Sue had known. She’d seen him, said he looked married. Sue knew men.

  Her throat too tight for words, Sally drew back, away from him, away from this thing she had done.

  ‘It alters nothing. I love you,’ he said.

  ‘Alters nothing?’ she whispered. ‘You’re married.’ She picked up her knife, tossed it into the sink, snatched his plate; it followed her knife. Landed hard. Broke. Scattered china splattered the tiles with burned steak grease. ‘Get out of here, Matt.’

  ‘You love me. You said you’d never leave me, Sall.’

  ‘You’re married.’

  He talked then. He wouldn’t go. He said he was going to leave his wife, that they were sharing the house in Hallam, but not a bed. Hadn’t in years. He said he stayed with his wife because the house was in their joint names, but now he had a reason to leave, and he would. He was standing, and he tried to take her in his arms, but she had the sharp knife in her hand.

  ‘It won’t end like this. You’re mine. I found you and I’m not letting you go.’ He backed off, though, away from the blade. ‘I can’t function without you in my life, Sall. I won’t lose what we’ve got here.’

  ‘Go.’

  ‘Don’t do this to us. I come here and forget the world. You are my world, Sall.’
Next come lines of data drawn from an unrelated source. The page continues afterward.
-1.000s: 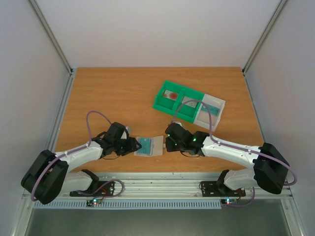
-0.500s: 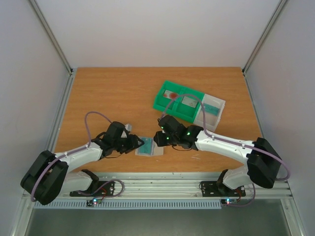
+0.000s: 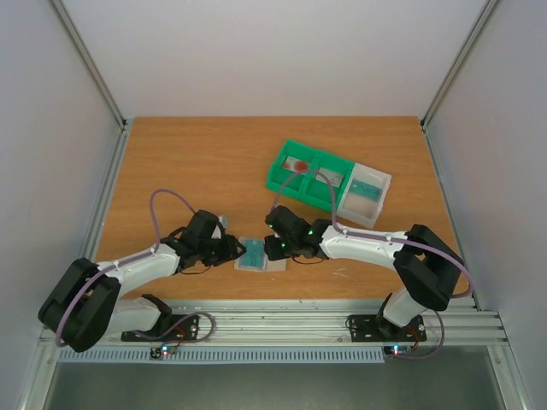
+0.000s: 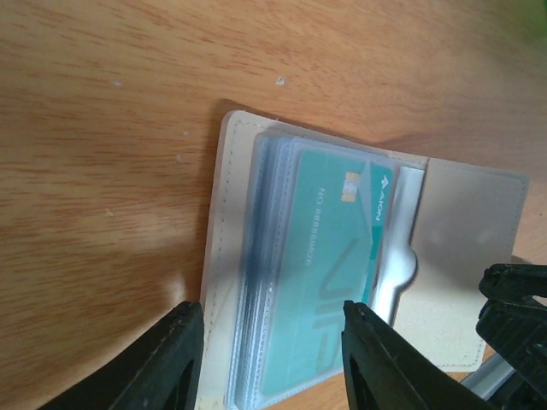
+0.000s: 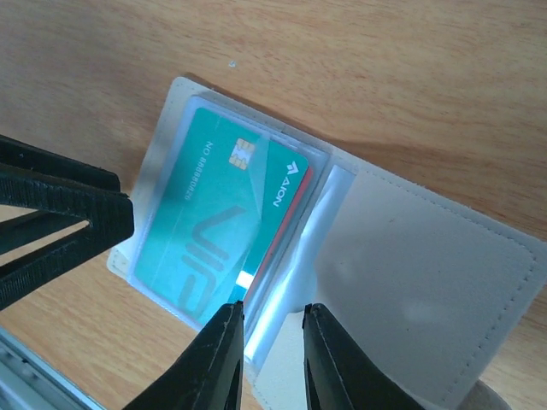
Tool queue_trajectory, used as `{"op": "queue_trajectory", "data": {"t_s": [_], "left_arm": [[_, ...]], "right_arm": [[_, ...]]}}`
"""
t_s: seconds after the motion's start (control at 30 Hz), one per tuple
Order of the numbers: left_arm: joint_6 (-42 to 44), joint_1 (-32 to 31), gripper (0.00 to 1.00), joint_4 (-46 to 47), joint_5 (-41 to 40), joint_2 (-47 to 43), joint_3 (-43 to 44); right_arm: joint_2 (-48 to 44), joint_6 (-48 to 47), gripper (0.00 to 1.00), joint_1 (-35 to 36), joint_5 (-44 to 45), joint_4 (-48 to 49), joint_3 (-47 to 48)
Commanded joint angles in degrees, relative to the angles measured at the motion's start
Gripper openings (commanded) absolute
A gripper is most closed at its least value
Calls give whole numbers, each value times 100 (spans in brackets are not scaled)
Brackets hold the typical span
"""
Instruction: Take the credit cards out of the card holder
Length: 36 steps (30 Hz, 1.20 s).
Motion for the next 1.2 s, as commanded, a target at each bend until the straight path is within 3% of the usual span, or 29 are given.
{"op": "queue_trajectory", "data": {"t_s": [0.0,0.57,0.97,1.17], "left_arm": [[309,-27,42,113,157,298,175],[-668,-466,20,1437,754,448,-478],[-523,-466,37,529,268,-284,-9],[-218,-466,32,298,368,194,300]], "right_arm": [[51,-129,22,-35,128,181,-218],[-517,173,20,-69,345,461,-1556],[-850,161,24,-80,-243,670,-1155],[-430,221,24,-222,-424,818,-841]]}}
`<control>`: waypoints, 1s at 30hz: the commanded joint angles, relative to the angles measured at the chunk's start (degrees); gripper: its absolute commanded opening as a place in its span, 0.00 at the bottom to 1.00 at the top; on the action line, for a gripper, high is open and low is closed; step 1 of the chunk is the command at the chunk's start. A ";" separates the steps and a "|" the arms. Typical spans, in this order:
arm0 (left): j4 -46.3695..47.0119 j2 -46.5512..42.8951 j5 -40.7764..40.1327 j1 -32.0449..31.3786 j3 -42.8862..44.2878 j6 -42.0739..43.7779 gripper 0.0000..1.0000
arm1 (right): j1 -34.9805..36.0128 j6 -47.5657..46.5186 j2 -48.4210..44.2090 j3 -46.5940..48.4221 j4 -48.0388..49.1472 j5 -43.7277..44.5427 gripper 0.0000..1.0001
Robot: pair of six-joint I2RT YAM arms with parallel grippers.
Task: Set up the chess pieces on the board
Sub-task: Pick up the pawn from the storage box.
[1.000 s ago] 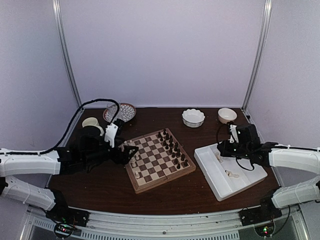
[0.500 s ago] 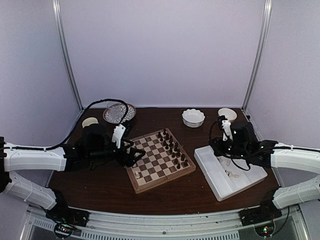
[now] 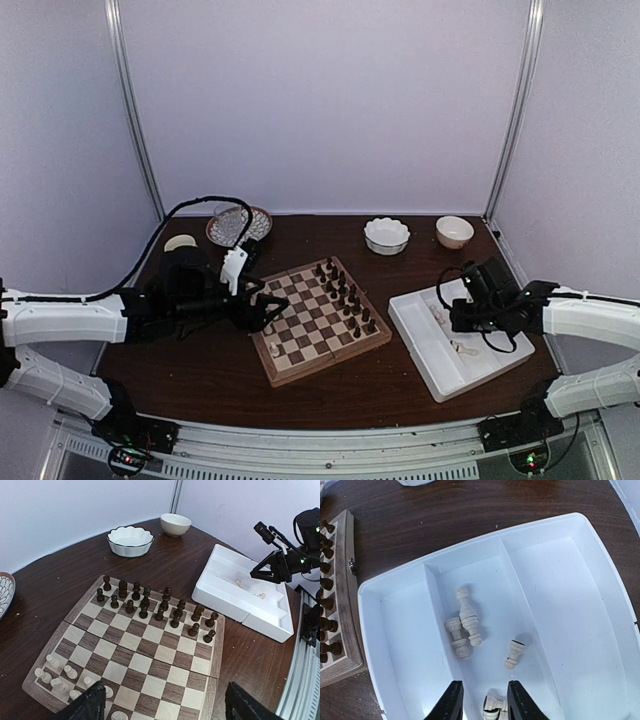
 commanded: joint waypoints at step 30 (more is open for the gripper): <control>0.23 -1.72 -2.60 -1.74 0.73 1.98 0.81 | -5.69 5.71 17.63 2.55 3.66 1.92 0.26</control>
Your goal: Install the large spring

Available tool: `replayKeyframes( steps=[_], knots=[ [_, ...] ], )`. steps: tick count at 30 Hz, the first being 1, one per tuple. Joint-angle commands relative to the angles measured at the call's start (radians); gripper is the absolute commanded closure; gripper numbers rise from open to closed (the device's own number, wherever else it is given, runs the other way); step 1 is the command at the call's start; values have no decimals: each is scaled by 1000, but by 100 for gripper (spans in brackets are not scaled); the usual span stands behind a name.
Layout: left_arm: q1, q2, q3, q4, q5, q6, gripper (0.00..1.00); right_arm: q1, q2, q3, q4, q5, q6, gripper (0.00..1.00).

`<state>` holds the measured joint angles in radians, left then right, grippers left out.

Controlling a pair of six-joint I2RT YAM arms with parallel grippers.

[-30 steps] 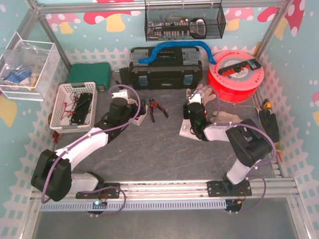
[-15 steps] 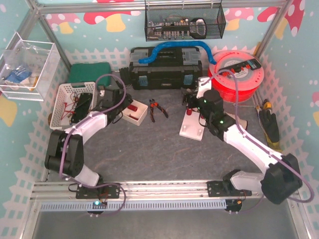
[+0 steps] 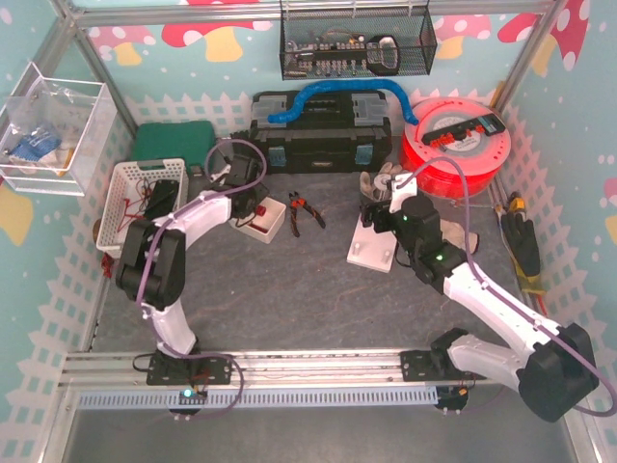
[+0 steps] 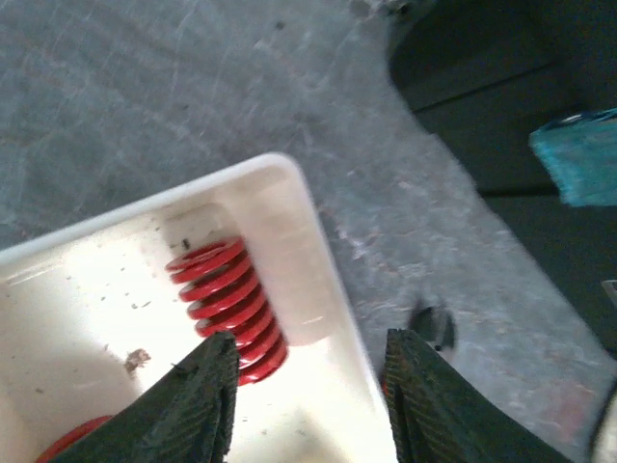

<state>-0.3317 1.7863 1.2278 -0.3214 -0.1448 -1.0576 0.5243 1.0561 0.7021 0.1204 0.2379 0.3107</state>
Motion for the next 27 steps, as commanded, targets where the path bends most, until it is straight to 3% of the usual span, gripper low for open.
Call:
replayKeyframes(
  steps=[1, 9, 27],
  knots=[
    [-16, 62, 57, -140, -66, -93, 57, -1, -34, -17, 14, 35, -16, 4],
    [-18, 132, 86, -139, -89, -109, 63, 0, -39, -20, 16, 31, -18, 4],
    [-20, 256, 109, -131, -83, -156, 64, -1, -15, -24, 24, 37, -14, 4]
  ],
)
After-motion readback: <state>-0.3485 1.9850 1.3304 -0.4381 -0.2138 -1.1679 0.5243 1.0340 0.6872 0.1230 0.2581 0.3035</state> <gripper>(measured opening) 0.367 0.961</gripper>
  Talking. Talking. Would he never stop with his talking?

  She leaned, gaining support from the kitchen bench, and the bench pressed hard against her bruised back. The knife still gripped in her hand, she backed past the kitchen bench, past the wardrobe to the door, and she tugged it open. ‘Go. Please.’

  ‘I’m not going to lose you.’

  ‘You should have told me. You should have told me that first night.’
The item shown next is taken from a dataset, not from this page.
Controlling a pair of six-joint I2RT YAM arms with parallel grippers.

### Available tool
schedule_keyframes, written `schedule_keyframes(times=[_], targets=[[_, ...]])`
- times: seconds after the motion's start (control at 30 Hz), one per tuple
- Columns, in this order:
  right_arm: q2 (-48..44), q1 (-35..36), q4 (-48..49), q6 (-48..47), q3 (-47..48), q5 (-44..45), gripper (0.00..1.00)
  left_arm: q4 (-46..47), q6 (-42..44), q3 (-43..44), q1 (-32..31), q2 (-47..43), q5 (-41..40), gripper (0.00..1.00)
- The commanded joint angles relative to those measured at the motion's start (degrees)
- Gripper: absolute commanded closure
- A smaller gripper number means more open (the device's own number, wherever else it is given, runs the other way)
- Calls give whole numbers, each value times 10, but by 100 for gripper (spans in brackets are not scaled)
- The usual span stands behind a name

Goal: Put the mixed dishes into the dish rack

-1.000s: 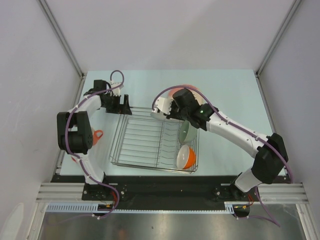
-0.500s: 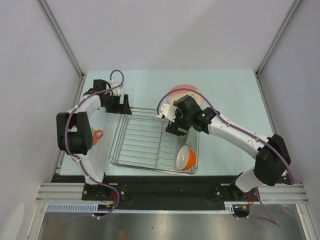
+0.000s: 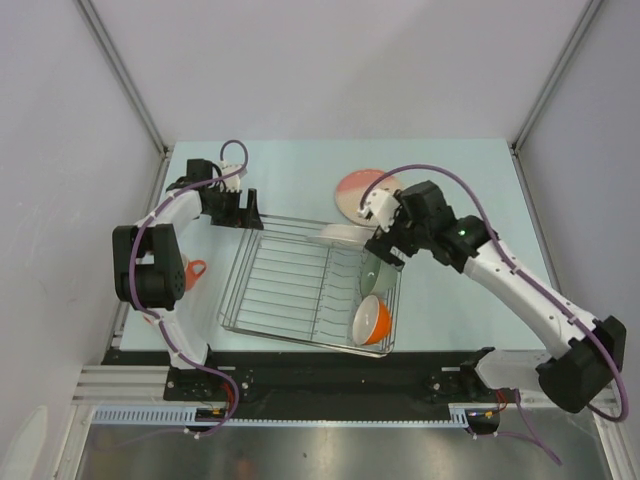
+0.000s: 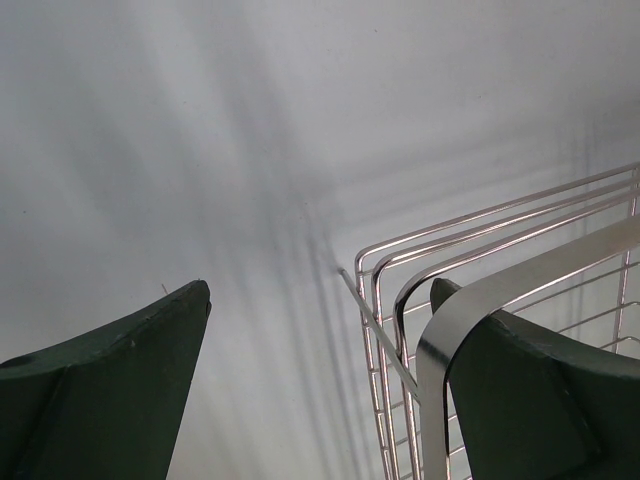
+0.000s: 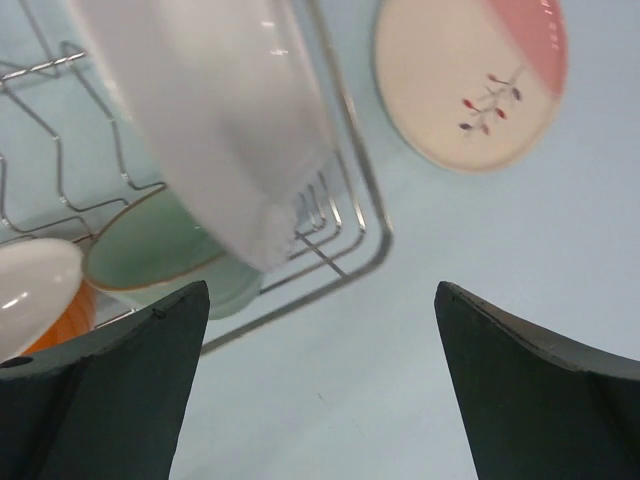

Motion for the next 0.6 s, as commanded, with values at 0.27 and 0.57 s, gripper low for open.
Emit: schedule_keyframes(times=[0.27,0.57], targets=[[48,-165,74,239,15,-33,0,-5,5,16,-4,-28,-9,3],[110,-165,67,241,19,-25,0,-6,10,19,-4,-23,-12,3]])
  ‘And this is why I didn’t.’ He tried to take the knife, but she held it like a weapon before her, and his hand drew away.
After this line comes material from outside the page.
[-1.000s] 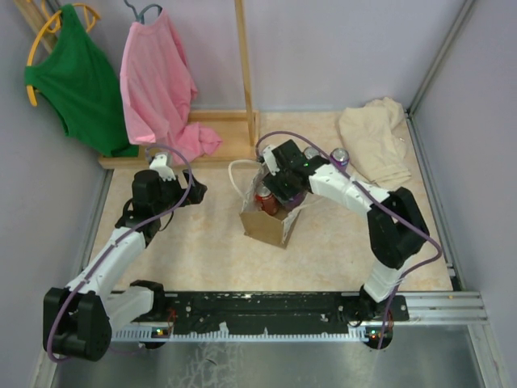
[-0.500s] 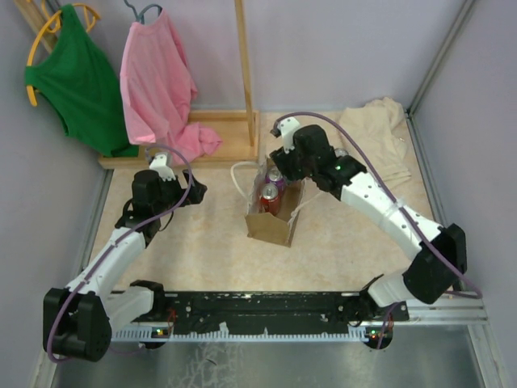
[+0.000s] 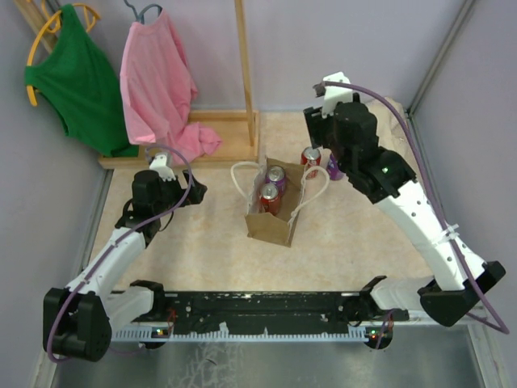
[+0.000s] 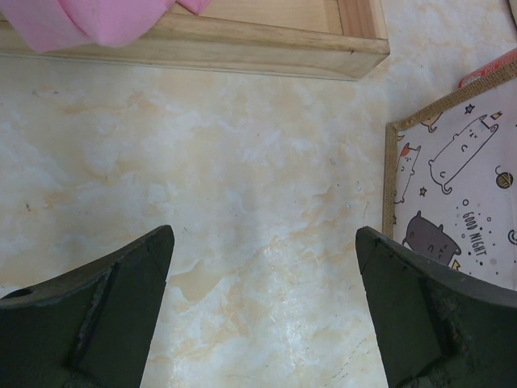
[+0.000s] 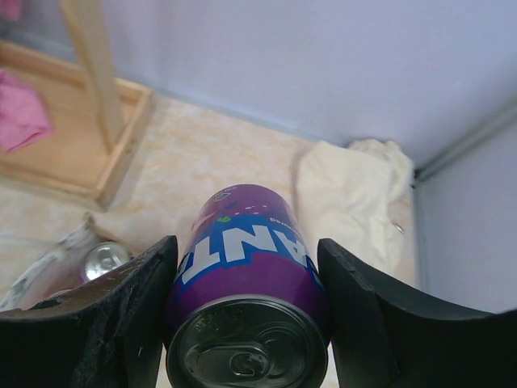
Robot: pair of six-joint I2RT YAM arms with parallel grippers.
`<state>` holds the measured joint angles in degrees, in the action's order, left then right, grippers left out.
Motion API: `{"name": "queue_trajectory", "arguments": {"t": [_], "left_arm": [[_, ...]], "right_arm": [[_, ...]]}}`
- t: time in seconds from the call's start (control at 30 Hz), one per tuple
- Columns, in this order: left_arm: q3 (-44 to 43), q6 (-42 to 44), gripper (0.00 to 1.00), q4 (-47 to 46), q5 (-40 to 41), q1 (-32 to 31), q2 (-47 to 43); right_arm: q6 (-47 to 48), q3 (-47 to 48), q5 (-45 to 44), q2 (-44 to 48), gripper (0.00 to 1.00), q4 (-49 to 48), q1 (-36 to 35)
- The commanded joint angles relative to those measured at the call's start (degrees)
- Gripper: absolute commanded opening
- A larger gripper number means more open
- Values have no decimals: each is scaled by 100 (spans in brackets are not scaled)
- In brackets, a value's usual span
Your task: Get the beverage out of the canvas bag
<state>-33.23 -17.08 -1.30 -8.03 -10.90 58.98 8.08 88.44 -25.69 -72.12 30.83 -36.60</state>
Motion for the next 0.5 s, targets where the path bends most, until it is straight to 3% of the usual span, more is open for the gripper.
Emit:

  ‘Don’t do this to us, Sall.’ He was outside the door, still pleading when she kicked it shut in his face, locked it with the chain. She turned the television on, the volume high, and she howled and couldn’t find a place to stop.

  Fool. She’d been such a gullible bloody fool. He wouldn’t give you his phone number because it was his wife’s number too. You gave him the perfect out. Dumb bitch.

  She walked to the refrigerator for wine, tripping over her handbag on the floor, landing on one knee beside her briefs.

  Shivering-cold shame hit her in the stomach like a block of ice. May to May. The grand planned year of Sally De Rooze, and now October was almost gone. She hadn’t found herself, hadn’t found the great love of her life, either. She’d found Sally Shame, a cheap slut who’d been getting it off with a married man.

  Better if she’d stayed in Lakeside, cleaned up after her mother. Better than this. A home-wrecking slut, that’s what she was. Prostitute from Phonepross; half a pizza bought her for four hours. Name your position. Name your game.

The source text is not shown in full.